Work request
Copy only what lies from the line containing "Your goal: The" through the line containing "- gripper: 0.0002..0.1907" in the entries below, keeping both end lines exact and dropping every picture.

Supplied material
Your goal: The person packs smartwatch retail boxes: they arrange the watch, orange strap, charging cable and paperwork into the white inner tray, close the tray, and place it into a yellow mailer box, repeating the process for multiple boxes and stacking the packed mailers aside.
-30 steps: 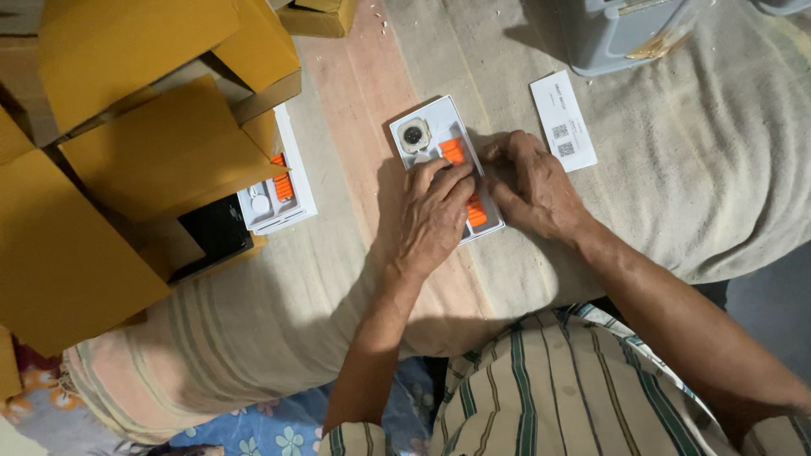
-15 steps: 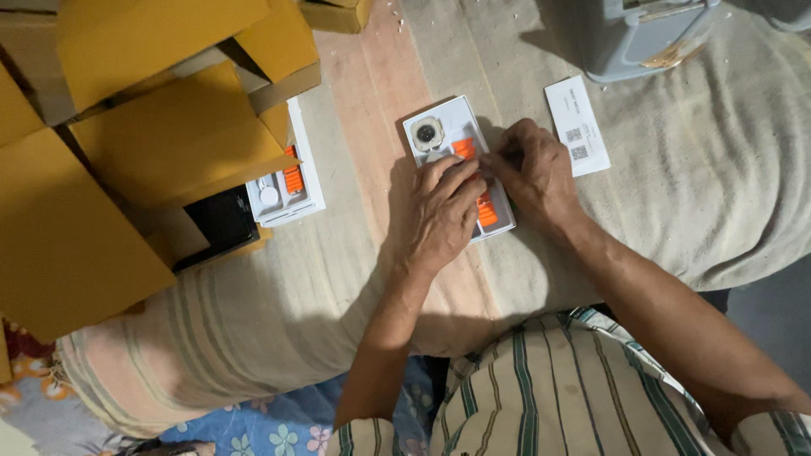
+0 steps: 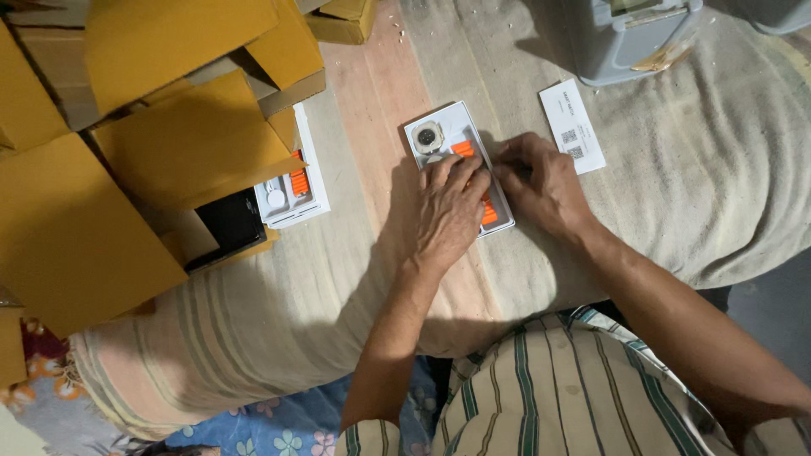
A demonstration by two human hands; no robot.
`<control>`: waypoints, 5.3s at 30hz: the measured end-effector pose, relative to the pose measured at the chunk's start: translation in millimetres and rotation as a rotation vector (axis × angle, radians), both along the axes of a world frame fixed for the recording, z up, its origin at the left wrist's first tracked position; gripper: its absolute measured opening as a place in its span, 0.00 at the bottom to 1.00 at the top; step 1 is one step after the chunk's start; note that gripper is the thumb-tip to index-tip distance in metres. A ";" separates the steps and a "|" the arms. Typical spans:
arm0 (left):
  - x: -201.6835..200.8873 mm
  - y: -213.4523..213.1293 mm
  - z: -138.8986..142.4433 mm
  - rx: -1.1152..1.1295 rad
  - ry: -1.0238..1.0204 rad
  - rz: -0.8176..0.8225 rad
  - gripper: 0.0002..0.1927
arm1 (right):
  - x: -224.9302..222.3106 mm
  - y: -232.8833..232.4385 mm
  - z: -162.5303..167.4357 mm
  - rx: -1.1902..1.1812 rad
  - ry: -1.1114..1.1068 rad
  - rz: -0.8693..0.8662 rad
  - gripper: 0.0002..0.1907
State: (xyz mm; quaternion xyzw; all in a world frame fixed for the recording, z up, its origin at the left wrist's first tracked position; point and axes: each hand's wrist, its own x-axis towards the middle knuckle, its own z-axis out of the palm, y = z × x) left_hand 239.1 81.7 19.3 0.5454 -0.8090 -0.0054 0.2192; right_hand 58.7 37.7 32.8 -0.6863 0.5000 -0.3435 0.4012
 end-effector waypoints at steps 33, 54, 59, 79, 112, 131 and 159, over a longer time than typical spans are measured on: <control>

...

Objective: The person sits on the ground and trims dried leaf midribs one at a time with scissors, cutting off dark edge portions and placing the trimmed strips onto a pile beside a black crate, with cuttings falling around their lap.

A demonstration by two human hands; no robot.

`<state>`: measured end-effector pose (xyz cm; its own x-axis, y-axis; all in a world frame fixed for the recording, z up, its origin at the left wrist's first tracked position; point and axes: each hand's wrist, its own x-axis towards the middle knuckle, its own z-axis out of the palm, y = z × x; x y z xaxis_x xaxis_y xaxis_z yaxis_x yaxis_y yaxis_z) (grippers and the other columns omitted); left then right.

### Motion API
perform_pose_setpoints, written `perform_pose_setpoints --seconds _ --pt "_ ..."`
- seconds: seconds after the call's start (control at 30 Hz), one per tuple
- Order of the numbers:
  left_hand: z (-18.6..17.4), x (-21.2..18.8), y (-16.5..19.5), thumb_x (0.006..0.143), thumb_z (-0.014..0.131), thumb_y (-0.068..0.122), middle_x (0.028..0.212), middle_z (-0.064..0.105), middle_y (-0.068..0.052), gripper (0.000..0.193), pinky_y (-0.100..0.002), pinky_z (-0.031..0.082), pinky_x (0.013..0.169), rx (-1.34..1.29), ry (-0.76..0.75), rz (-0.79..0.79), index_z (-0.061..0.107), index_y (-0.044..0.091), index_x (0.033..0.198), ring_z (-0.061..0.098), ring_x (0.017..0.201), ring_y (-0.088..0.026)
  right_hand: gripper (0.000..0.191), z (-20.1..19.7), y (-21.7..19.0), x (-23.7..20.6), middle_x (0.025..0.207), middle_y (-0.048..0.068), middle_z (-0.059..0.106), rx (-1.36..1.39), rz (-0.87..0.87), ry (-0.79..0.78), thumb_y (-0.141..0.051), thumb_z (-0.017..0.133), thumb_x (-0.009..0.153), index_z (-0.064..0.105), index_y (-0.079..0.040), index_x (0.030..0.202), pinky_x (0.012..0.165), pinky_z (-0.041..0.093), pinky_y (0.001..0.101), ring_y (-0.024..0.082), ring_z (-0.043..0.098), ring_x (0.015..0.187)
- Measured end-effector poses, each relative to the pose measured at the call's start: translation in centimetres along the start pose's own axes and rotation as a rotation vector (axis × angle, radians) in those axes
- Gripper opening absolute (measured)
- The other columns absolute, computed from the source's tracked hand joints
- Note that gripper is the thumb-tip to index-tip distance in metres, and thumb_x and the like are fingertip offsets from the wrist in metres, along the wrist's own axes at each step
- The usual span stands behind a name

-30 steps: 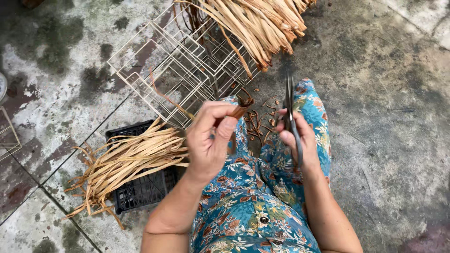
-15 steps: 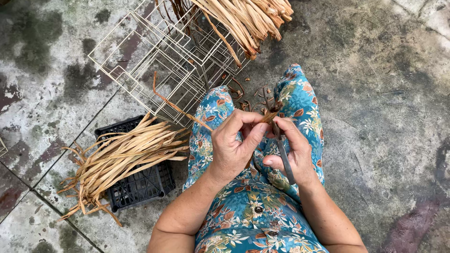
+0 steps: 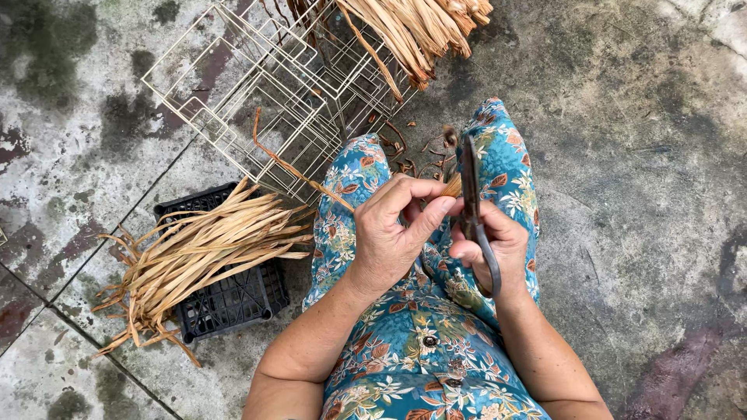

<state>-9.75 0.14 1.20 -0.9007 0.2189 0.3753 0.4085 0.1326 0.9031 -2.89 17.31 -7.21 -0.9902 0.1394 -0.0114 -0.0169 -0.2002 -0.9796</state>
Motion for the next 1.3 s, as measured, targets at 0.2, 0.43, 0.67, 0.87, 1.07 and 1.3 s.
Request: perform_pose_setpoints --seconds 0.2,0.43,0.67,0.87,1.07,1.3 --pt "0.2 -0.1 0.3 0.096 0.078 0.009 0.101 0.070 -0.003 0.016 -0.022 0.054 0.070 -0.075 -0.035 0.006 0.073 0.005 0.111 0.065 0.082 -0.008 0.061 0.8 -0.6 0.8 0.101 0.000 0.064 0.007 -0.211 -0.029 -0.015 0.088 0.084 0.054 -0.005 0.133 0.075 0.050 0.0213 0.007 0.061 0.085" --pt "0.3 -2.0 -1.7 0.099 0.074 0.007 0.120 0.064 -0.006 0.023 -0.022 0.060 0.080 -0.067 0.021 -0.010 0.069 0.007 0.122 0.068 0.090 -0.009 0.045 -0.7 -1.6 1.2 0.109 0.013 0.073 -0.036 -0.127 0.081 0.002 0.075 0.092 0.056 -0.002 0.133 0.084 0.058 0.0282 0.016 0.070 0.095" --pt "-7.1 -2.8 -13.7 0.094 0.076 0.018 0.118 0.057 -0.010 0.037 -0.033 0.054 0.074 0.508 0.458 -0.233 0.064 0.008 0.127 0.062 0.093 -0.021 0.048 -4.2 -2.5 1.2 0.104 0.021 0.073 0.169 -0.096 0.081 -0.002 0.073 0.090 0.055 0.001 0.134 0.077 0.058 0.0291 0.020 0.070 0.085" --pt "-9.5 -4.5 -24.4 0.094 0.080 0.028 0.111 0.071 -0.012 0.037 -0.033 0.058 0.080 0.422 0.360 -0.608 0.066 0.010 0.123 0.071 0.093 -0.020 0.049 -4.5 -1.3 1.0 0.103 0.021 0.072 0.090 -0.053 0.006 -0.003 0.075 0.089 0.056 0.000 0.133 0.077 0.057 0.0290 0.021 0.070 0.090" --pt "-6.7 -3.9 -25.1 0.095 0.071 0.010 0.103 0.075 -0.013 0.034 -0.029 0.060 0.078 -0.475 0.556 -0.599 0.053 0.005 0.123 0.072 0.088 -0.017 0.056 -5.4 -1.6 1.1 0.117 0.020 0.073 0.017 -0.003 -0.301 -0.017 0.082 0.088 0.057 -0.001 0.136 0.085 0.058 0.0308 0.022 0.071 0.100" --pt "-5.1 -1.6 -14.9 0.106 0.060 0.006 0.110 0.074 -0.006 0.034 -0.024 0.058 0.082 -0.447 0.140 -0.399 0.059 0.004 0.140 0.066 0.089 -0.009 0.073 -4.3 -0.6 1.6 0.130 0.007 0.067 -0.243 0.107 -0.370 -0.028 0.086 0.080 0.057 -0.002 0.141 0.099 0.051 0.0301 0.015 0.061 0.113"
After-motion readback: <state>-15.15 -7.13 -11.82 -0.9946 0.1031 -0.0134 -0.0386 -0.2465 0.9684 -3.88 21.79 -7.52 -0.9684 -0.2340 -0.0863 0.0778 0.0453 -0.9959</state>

Solution for this problem
Your goal: The person packs smartwatch retail boxes: they arrange the watch, orange strap, charging cable and paperwork into the white inner tray, close the tray, and place it into a yellow mailer box, repeating the process for multiple boxes and stacking the packed mailers aside.
-30 steps: 
-15 steps: 
+0 steps: 
A demonstration by two human hands; no robot.
`<control>`: waypoints, 5.3s at 30hz: the measured end-effector pose, relative to the pose measured at the chunk's start: translation in millimetres and rotation as a rotation vector (axis × angle, radians), both along the axes of a world frame fixed for the recording, z up, its origin at the left wrist's first tracked position; gripper: its absolute measured opening as a place in its span, 0.00 at the bottom to 1.00 at the top; step 1 is one step after the chunk's start; note that gripper is the thumb-tip to index-tip distance in metres. A ";" separates the steps and a "|" the arms. Typical spans:
arm0 (left):
  - x: -201.6835..200.8873 mm
  - y: -213.4523..213.1293 mm
  - z: -138.8986..142.4433 mm
  - rx: -1.1152..1.1295 rad
  - ry: -1.0238..1.0204 rad
  - rz: -0.8176..0.8225 rad
  - gripper: 0.0002..0.1927
arm1 (right):
  - x: -224.9302..222.3106 mm
  - y: -232.8833..232.4385 mm
  - z: -162.5303..167.4357 mm
  - rx: -1.1902..1.1812 rad
  - ry: -1.1114..1.1068 rad
  - rz: -0.8693..0.8662 rad
  - gripper: 0.0002..0.1907

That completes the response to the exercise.